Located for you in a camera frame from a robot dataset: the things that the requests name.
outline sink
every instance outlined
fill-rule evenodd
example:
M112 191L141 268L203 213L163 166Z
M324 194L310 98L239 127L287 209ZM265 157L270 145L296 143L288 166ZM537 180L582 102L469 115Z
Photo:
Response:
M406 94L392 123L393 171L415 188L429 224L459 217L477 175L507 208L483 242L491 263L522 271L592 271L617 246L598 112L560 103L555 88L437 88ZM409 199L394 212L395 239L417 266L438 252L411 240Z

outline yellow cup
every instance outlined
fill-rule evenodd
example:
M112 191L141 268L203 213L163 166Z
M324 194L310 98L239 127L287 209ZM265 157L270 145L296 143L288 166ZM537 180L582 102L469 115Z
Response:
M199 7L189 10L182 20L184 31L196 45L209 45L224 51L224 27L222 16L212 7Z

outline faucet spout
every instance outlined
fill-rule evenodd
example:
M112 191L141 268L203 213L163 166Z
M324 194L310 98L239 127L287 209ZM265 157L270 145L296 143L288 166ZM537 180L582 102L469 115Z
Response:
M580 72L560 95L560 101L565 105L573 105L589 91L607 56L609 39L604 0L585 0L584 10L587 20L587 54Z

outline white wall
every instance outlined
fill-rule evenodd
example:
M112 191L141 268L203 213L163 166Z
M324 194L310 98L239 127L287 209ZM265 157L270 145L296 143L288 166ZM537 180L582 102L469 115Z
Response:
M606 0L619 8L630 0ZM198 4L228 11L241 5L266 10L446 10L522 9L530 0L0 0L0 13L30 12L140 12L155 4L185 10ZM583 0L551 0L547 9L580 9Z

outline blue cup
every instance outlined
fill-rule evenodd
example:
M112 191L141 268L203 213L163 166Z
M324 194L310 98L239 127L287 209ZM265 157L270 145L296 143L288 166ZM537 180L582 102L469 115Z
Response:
□ □ □ □
* **TO DO**
Copy out each entry once more, character for character.

* **REPLY TO THE EXERCISE**
Located for you in a camera frame from a robot dataset: the things that the requests name.
outline sink
every instance outlined
fill-rule evenodd
example:
M112 191L141 268L203 213L163 166Z
M324 194L310 98L239 127L287 209ZM265 157L270 145L296 143L288 166ZM537 180L582 102L469 115Z
Photo:
Response:
M406 94L392 123L393 171L415 188L429 224L459 217L477 175L507 208L483 242L491 263L522 271L592 271L617 246L598 112L560 103L555 88L437 88ZM409 199L394 212L395 239L417 266L438 252L411 240Z

outline yellow cup
every instance outlined
fill-rule evenodd
example:
M112 191L141 268L203 213L163 166Z
M324 194L310 98L239 127L287 209ZM265 157L270 145L296 143L288 166ZM537 180L582 102L469 115Z
Response:
M199 7L189 10L182 20L184 31L196 45L209 45L224 51L224 27L222 16L212 7Z

outline faucet spout
every instance outlined
fill-rule evenodd
example:
M112 191L141 268L203 213L163 166Z
M324 194L310 98L239 127L287 209ZM265 157L270 145L296 143L288 166ZM537 180L582 102L469 115Z
Response:
M580 72L560 95L560 101L565 105L573 105L589 91L607 56L609 39L604 0L585 0L584 10L587 20L587 54Z

outline white wall
every instance outlined
fill-rule evenodd
example:
M112 191L141 268L203 213L163 166Z
M324 194L310 98L239 127L287 209ZM265 157L270 145L296 143L288 166ZM537 180L582 102L469 115Z
Response:
M606 0L619 8L630 0ZM198 4L228 11L241 5L266 10L446 10L522 9L530 0L0 0L0 13L30 12L140 12L155 4L185 10ZM583 0L551 0L547 9L580 9Z

outline blue cup
every instance outlined
fill-rule evenodd
example:
M112 191L141 268L203 213L163 166Z
M324 194L310 98L239 127L287 209ZM265 157L270 145L296 143L288 166ZM537 180L582 102L469 115Z
Response:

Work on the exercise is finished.